Meeting the 1000 Home Challenge required modest changes and an equally modest investment that included replacing the propane-fired refrigerator with a 24-volt DC refrigerator and a separate 24-volt freezer and reducing wood used for space heating. Their 1,800 square foot home used 3,207 kWh in site energy during the monitoring period, 40% less than their OPTION B allowance.

Andrew Koh, Massachusetts

(Updated 05-12-2013) – Andrew Koh’s home is the 15th to officially meet the 1000 Home Challenge. His family’s 1960s Garrison Colonial home in Milton Massachusetts participated in National Grid’s Deep Energy Retrofit pilot program in 2010-11.The gas heated home uses an A. O. Smith Vertex water heater to supply the home’s space and water heating needs.

Thanks to A.O. Smith for the donation of this equipment.
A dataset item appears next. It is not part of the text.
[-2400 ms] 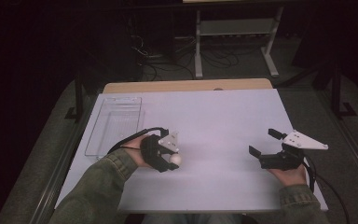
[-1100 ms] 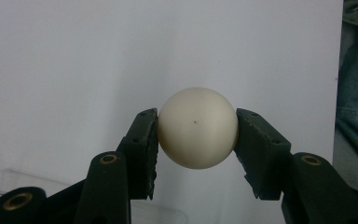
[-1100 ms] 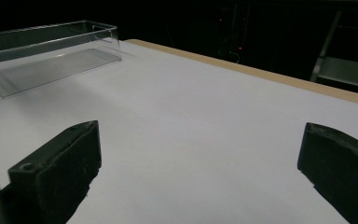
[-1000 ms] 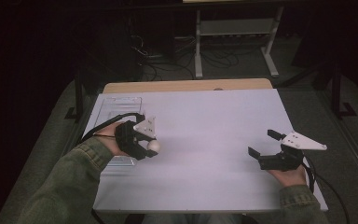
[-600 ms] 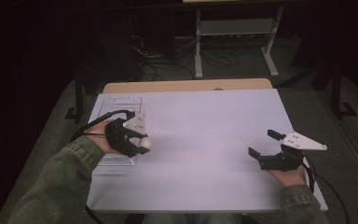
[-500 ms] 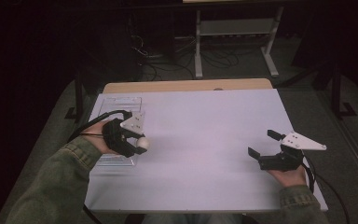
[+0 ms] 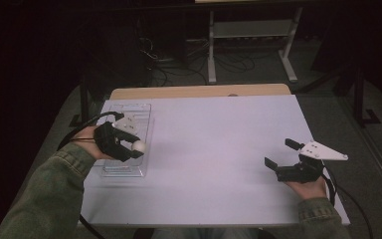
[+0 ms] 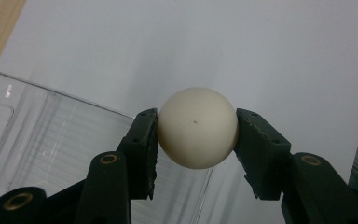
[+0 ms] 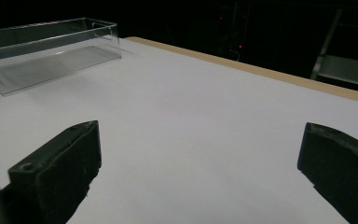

The project included a comprehensive enclosure retrofit, ventilation system, a 2.8 kW PV array, combined with an effort to reduce electrical baseload.

Brownsberger Family, Massachusetts

(Updated 02-15-2012) – Two households (three generations of Brownsbergers) sold their single family homes and renovated this two-family dwelling in Belmont, Massachusetts as part of the National Grid Deep Energy Retrofit Pilot. This project is the sixth to officially meet the 1000 Home Challenge, and the first project in Massachusetts to meet the 1000 Home Challenge.

Resources: “Designs That Work” feature story.

Home Energy Magazine Article on Deep Energy Retrofits (DER) January 2, 2013 – Paul Eldrencamp and Mike Duclos collaborated on the three Deep Energy Retrofits described in the Jan/Feb 2013 Home Energy Magazine article: Read the Article.

The cover is an image of the Belmont DER.  

Ellen and George Beeler, California

(Updated 03-26-2011) – This 1940s home in Petaluma is the first home in California to meet the 1000 Home Challenge as part of the NorCal Collaborative. This project was completed in three stages, and incorporates a seismic retrofit.

Ross Residence, Massachusetts

(Updated 01-16-2013) – The Ross residence in Amherst, Massachusetts achieved net zero in their 1884 home. This project has been exporting electricity since it was renovated in 2011. It is the 8th home to officially meet the 1000 Home Challenge.They received the NESEA net zero energy home award.

Joanne Olson, Wisconsin

(Updated 03-26-2011) – A case study from Viroqua, Wisconsin demonstrates the process and results from the first of a three-stage retrofit on the path to net-zero energy.

Adolphustown Schoolhouse, Canada

(Updated 12-03-2013) – This PDF shows the Adolphustown Schoolhouse Deep Energy Retrofit in Greater Napanee, Ontario, Canada.

This is the first Canadian project to participate in and to meet the 1000 Home Challenge. This home heats with a masonry wood heater. No PV was needed to meet the 1000 Home Challenge.

Bindley Carbon Neutral Renovation, New Hampshire

(Updated 03-01-2010) – This PDF shows the conversion of a New Hampshire 1970’s ranch home to a net zero energy producer. This project’s energy use for the past three years meets the 1000 Home Challenge. It will officially meet the 1000 Home Challenge when the application is successfully completed.